What the exercise asks: Work out how many lines in the data below include "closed", then reply with that number only.

━━━━━━━━━━━━━━━━

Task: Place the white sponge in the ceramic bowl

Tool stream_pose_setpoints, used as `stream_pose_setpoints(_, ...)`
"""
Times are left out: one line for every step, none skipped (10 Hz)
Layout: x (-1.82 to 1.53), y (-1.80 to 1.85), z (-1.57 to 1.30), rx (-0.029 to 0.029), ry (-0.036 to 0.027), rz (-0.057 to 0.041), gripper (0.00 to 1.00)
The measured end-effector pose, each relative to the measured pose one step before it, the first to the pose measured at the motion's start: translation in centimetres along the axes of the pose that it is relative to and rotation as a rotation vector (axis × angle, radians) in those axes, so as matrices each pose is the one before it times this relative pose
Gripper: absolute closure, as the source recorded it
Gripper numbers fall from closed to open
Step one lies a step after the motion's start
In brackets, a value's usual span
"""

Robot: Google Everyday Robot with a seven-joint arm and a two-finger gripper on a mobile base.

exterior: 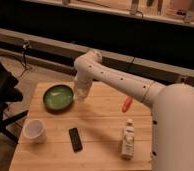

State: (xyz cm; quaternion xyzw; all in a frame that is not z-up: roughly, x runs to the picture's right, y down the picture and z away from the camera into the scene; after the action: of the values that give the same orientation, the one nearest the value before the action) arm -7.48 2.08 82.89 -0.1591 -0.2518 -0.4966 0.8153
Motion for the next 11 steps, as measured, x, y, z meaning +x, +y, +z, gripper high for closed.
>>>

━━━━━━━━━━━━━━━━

Answer to the problem: 2